** WORK TO COMPLETE **
Send back every record exactly.

-- SOURCE MATERIAL follows --

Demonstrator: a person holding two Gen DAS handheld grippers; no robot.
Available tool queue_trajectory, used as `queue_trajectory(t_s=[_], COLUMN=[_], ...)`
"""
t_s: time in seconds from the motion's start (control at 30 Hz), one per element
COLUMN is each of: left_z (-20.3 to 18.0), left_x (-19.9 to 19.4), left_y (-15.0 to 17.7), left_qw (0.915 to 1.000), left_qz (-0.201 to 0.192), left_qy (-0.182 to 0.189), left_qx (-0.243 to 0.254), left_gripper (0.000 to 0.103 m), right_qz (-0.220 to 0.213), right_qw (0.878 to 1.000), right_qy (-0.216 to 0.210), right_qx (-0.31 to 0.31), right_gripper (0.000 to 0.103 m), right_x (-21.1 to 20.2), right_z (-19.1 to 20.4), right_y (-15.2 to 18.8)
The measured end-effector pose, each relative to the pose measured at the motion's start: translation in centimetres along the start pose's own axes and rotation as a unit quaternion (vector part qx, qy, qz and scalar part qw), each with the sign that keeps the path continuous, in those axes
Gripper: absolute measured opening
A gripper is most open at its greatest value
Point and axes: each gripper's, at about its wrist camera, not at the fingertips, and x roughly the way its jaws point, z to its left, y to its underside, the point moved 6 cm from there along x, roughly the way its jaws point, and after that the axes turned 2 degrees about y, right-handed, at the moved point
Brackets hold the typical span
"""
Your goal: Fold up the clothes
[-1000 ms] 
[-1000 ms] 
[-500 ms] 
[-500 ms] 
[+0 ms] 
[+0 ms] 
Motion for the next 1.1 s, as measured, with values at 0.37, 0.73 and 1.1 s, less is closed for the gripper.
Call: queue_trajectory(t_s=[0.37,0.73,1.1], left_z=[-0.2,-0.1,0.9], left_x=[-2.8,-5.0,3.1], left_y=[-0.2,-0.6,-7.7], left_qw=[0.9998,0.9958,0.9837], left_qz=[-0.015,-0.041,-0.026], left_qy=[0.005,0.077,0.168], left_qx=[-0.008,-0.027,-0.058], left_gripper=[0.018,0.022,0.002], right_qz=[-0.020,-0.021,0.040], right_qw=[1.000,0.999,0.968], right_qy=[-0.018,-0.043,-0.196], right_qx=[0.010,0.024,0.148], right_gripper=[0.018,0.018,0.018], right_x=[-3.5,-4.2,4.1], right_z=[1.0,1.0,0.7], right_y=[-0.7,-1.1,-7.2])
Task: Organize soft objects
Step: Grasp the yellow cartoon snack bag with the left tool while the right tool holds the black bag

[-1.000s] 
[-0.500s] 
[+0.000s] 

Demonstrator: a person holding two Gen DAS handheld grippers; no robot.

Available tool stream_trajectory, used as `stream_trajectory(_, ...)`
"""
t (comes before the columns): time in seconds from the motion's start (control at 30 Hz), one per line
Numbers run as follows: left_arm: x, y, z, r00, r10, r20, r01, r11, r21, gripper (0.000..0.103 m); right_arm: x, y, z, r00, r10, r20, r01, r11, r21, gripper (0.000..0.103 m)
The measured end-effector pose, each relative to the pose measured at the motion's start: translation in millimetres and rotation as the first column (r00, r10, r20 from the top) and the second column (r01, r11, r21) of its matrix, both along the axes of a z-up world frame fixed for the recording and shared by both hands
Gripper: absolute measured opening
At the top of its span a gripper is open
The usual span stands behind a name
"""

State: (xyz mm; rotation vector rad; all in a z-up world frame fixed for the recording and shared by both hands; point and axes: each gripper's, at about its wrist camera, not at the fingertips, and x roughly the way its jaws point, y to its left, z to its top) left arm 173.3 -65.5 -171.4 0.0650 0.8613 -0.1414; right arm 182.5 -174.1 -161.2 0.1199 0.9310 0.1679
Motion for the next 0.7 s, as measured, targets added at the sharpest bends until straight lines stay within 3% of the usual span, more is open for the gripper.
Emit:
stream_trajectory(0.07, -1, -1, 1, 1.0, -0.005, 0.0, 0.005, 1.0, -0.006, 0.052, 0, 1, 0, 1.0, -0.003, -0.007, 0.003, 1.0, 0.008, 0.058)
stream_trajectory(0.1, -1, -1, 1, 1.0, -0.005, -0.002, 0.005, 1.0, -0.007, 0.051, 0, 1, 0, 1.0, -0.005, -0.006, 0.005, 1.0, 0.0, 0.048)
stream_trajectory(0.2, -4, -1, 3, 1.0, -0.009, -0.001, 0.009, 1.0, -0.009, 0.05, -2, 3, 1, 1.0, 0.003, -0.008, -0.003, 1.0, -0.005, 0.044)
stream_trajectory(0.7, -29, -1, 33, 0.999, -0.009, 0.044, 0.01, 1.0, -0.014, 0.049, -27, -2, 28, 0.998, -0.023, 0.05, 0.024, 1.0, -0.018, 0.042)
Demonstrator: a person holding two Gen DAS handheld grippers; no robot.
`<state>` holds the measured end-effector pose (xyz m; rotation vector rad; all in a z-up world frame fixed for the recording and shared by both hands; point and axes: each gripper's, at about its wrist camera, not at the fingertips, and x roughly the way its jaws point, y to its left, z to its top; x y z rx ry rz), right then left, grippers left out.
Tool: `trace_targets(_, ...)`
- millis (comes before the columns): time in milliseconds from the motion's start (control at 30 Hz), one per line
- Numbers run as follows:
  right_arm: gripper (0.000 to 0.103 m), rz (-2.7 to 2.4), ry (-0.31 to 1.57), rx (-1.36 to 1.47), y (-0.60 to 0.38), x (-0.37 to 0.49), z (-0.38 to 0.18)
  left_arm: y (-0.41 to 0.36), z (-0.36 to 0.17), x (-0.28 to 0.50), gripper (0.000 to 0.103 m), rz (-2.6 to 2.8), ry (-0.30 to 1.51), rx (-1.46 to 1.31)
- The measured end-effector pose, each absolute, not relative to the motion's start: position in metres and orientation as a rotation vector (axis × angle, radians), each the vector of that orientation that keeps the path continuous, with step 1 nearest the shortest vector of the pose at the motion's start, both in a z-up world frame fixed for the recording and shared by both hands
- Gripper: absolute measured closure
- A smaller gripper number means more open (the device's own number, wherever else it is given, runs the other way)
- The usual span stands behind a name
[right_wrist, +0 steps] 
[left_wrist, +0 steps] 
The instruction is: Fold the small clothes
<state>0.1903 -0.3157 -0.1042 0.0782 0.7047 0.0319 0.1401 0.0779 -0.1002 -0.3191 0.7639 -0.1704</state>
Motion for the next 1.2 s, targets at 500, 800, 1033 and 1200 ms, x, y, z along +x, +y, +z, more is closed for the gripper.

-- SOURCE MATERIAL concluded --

** ANSWER BOX **
Demonstrator: a person holding two Gen DAS handheld grippers; no robot.
Available tool queue_trajectory, used as `queue_trajectory(t_s=[_], COLUMN=[_], ...)`
"""
t_s: time in seconds from the motion's start (control at 30 Hz), one per element
COLUMN is each of: left_z (-20.3 to 18.0), left_x (-19.9 to 19.4), left_y (-15.0 to 17.7), left_qw (0.915 to 1.000), left_qz (-0.201 to 0.192), left_qy (-0.182 to 0.189), left_qx (-0.243 to 0.254), left_gripper (0.000 to 0.103 m), right_qz (-0.220 to 0.213), right_qw (0.878 to 1.000), right_qy (-0.216 to 0.210), right_qx (-0.31 to 0.31), right_gripper (0.000 to 0.103 m), right_x (-21.1 to 20.2), right_z (-19.1 to 20.4), right_y (-15.2 to 18.8)
The measured end-effector pose, each relative to the pose measured at the motion's start: translation in centimetres along the start pose's own axes and rotation as a unit quaternion (vector part qx, qy, qz and scalar part qw), each with the sign that keeps the path continuous, in those axes
Gripper: absolute measured opening
A gripper is most open at its greatest value
Point and axes: each gripper's, at about its wrist camera, not at the fingertips, and x roughly the way its jaws point, z to its left, y to its underside, the point moved 6 cm from there along x, roughly the way its jaws point, and after that the axes turned 2 degrees about y, right-handed, at the moved point
Brackets hold the typical span
"""
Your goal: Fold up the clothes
[-1000 ms] 
[-1000 ms] 
[-500 ms] 
[-500 ms] 
[+0 ms] 
[+0 ms] 
Motion for the next 1.1 s, as measured, with values at 0.37, 0.73 and 1.1 s, less is closed for the gripper.
Call: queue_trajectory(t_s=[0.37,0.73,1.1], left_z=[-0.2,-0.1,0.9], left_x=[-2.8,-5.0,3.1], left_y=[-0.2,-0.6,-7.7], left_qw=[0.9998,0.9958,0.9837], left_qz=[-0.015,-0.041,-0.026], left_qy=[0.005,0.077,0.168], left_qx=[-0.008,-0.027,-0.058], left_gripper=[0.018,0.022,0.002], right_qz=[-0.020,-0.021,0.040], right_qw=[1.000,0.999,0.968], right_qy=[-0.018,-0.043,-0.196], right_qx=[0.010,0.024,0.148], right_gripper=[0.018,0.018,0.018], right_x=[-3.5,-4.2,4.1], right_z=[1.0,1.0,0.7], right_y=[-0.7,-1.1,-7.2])
Task: Organize soft objects
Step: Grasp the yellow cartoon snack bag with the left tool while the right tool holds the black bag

[-1.000s] 
[-0.500s] 
[+0.000s] 

Demonstrator: a person holding two Gen DAS handheld grippers; no robot.

Available tool stream_trajectory, used as `stream_trajectory(_, ...)`
"""
t (comes before the columns): time in seconds from the motion's start (control at 30 Hz), one per line
Numbers run as follows: left_arm: x, y, z, r00, r10, r20, r01, r11, r21, gripper (0.000..0.103 m); right_arm: x, y, z, r00, r10, r20, r01, r11, r21, gripper (0.000..0.103 m)
The measured end-effector pose, each relative to the pose measured at the motion's start: translation in millimetres and rotation as the first column (r00, r10, r20 from the top) and the second column (r01, r11, r21) of its matrix, both along the axes of a z-up world frame fixed for the recording and shared by both hands
Gripper: absolute measured opening
At the top of its span a gripper is open
The usual span stands behind a name
"""

State: (xyz mm; rotation vector rad; all in a z-up world frame fixed for the recording and shared by both hands; point and axes: each gripper's, at about its wrist camera, not at the fingertips, and x roughly the way its jaws point, y to its left, z to its top) left arm 173.3 -65.5 -171.4 0.0650 0.8613 -0.1414; right arm 182.5 -174.1 -161.2 0.1199 0.9310 0.1679
Motion for the next 0.7 s, as measured, targets added at the sharpest bends until straight lines stay within 3% of the usual span, more is open for the gripper.
Emit:
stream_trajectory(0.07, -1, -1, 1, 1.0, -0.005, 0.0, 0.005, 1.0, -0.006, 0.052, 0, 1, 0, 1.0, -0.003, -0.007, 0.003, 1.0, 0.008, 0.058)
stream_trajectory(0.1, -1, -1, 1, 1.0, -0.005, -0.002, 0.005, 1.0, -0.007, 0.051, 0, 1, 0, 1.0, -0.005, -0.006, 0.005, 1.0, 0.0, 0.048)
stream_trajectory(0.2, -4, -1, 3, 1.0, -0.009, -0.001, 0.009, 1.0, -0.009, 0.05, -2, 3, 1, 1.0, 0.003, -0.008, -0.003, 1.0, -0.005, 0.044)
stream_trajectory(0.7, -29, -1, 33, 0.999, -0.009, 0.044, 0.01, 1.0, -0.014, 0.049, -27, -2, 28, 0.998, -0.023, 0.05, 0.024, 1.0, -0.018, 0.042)
Demonstrator: a person holding two Gen DAS handheld grippers; no robot.
`<state>` holds the measured end-effector pose (xyz m; rotation vector rad; all in a z-up world frame fixed for the recording and shared by both hands; point and axes: each gripper's, at about its wrist camera, not at the fingertips, and x roughly the way its jaws point, y to its left, z to its top; x y z rx ry rz), right then left, grippers left out.
Tool: `trace_targets(_, ...)`
- millis (comes before the columns): time in milliseconds from the motion's start (control at 30 Hz), one per line
- Numbers run as follows:
  right_arm: gripper (0.000 to 0.103 m), rz (-2.7 to 2.4), ry (-0.31 to 1.57), rx (-1.36 to 1.47), y (-0.60 to 0.38), x (-0.37 to 0.49), z (-0.38 to 0.18)
  left_arm: y (-0.41 to 0.36), z (-0.36 to 0.17), x (-0.28 to 0.50), gripper (0.000 to 0.103 m), rz (-2.6 to 2.8), ry (-0.30 to 1.51), rx (-1.46 to 1.31)
- The measured end-effector pose, each absolute, not relative to the motion's start: position in metres and orientation as a rotation vector (axis × angle, radians), each the vector of that orientation that keeps the path continuous, with step 1 nearest the shortest vector of the pose at the motion's start, both in a z-up world frame fixed for the recording and shared by both hands
- Gripper: absolute measured closure
- A smaller gripper number means more open (the device's own number, wherever else it is given, runs the other way)
- The usual span stands behind a name
[right_wrist, +0 steps] 
[left_wrist, +0 steps] 
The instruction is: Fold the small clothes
<state>0.1903 -0.3157 -0.1042 0.0782 0.7047 0.0319 0.1401 0.0779 -0.1002 -0.3191 0.7639 -0.1704</state>
Motion for the next 1.2 s, targets at 500, 800, 1033 and 1200 ms, x, y, z along +x, +y, +z, more is closed for the gripper.

There is no more to the output, and the exercise is done.